Brooklyn Art Library
103A N. 3rd St
Brooklyn, NY 11249
This letter to a wooded lot from my childhood (now an apartment complex) recalls a fort my brother's friends made to keep me entertained while they did grown-up things. It's one of my first memories of the outdoors. This act of recalling and recording the experience reaffirmed just how powerful an influence nature is in my work.
Anxious to start their own adventures, my brother's friends invent a world just for me. And with my hose of twigs and leaves complete, they leave me with this directive: see how quiet you can be - how long can you go without making a sound? Peacefulness washes over me. I know that I will excel at this. My soft smile lets them know I understand. My vow of silence has already begun.

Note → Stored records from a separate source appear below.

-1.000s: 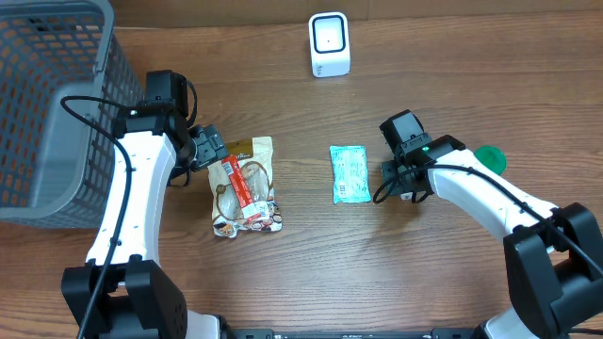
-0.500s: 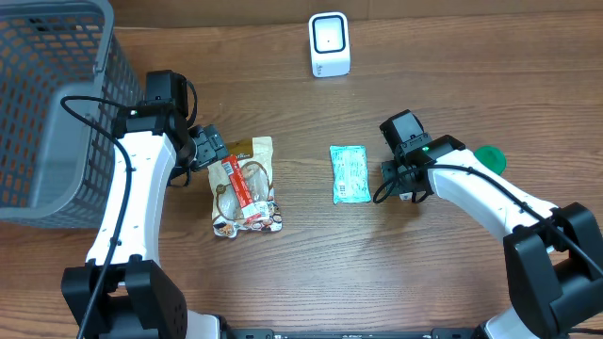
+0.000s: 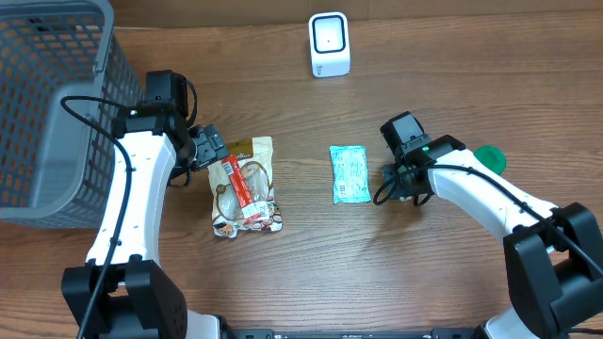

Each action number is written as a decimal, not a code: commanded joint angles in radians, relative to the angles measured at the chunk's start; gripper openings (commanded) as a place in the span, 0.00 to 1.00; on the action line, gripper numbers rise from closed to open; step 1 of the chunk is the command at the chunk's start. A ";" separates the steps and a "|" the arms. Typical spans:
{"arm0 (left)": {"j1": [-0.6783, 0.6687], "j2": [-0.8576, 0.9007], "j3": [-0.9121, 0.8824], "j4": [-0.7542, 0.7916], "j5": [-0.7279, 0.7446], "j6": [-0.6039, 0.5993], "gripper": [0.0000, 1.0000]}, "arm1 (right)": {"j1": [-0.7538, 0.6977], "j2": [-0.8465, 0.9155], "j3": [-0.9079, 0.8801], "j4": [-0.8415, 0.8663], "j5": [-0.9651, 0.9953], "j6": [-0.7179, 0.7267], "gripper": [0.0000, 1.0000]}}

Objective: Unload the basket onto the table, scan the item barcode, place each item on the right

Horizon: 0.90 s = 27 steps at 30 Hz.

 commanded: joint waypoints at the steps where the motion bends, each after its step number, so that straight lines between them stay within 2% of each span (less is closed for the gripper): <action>1: 0.000 -0.001 0.016 0.001 -0.009 -0.010 1.00 | -0.001 0.005 0.016 -0.002 0.003 0.005 0.40; 2: 0.000 -0.001 0.016 0.001 -0.010 -0.010 1.00 | -0.001 0.005 0.016 -0.006 0.003 0.005 0.29; 4: 0.000 -0.001 0.016 0.000 -0.010 -0.010 1.00 | -0.001 0.005 0.016 -0.015 0.003 0.005 0.21; 5: 0.000 -0.001 0.016 0.001 -0.010 -0.010 1.00 | -0.001 0.005 0.016 -0.019 0.003 0.005 0.21; 9: 0.000 -0.001 0.016 0.001 -0.010 -0.010 1.00 | -0.001 0.005 0.016 -0.016 0.003 0.005 0.45; 11: 0.000 -0.001 0.016 0.001 -0.009 -0.010 1.00 | -0.001 0.005 0.016 0.006 0.003 0.005 0.49; 19: 0.000 -0.001 0.016 0.001 -0.009 -0.010 1.00 | -0.001 0.005 0.016 0.140 0.004 0.001 0.49; 22: 0.000 -0.001 0.016 0.001 -0.010 -0.010 1.00 | -0.001 0.005 0.016 0.142 0.004 0.001 0.38; 27: 0.000 -0.001 0.016 0.000 -0.009 -0.010 1.00 | -0.001 0.005 0.016 0.140 0.029 0.001 0.31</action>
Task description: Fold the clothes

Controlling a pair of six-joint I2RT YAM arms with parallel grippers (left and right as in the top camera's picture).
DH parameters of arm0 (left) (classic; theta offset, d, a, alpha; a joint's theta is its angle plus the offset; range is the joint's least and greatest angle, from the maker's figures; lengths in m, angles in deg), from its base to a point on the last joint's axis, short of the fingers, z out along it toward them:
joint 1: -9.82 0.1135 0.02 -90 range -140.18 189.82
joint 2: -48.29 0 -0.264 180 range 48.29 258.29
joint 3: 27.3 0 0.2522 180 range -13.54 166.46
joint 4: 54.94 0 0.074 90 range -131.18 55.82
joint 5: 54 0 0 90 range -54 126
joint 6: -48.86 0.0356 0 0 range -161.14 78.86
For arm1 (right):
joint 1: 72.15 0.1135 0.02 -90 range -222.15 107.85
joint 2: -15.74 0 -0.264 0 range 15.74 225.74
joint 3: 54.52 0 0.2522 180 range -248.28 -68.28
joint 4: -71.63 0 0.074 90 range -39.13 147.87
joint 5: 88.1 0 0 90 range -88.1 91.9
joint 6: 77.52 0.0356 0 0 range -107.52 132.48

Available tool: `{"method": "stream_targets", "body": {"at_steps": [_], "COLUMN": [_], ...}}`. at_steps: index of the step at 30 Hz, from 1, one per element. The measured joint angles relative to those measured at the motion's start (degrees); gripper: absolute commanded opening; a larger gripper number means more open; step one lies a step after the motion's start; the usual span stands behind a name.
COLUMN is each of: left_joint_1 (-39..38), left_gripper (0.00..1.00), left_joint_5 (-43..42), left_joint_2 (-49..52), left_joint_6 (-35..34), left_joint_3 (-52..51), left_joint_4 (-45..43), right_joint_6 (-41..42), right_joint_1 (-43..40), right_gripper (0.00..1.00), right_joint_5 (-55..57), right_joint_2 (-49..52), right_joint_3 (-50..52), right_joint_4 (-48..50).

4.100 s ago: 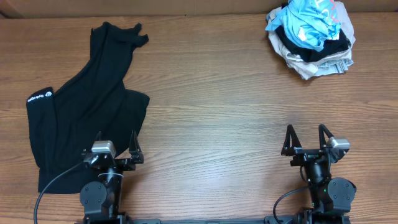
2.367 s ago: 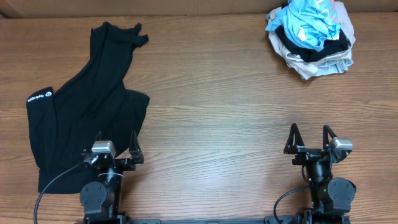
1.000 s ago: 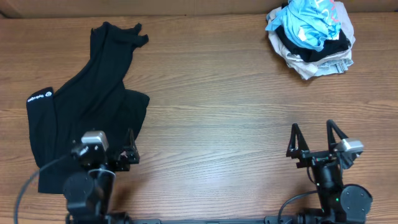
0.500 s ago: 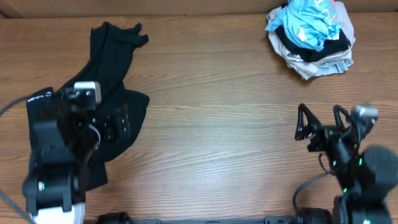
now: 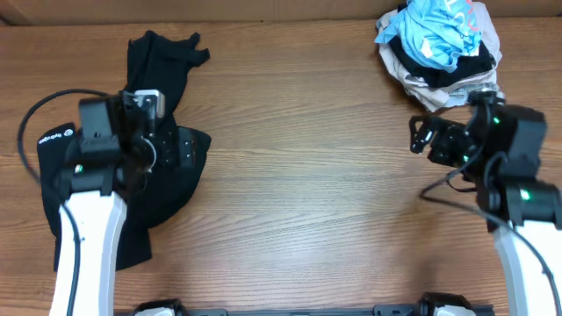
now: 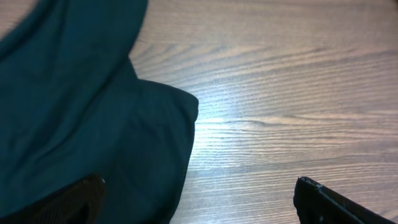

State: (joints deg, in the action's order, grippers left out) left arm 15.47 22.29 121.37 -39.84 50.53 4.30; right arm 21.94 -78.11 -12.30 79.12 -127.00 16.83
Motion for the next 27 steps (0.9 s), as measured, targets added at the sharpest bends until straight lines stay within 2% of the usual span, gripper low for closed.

I lay supine. Though the roof thatched with fern fronds, through the sea of tiny green fingers shielding me from it all, I watch shadows of the real world passing by. I want this to last forever, to simply be held by the loamy ground. My senses are heightened in this hideaway.
The fragrance of the forest nourishes each breath.
Light dances for me, slipping stealthily through the woven roof.
Surrounded by green and brown, I am quiet.
So quiet.
Done with their outing, my brother and his friends return for me, calling my name. I can't bear to break my silence. this is where I want to be.
I seem to think that I refused to make a sound, even when they were looking for me and calling my name. Which may have gotten me into trouble. Since I was right where they had left me, and I was instructed not to make a sound, it made no sense to the four year old me.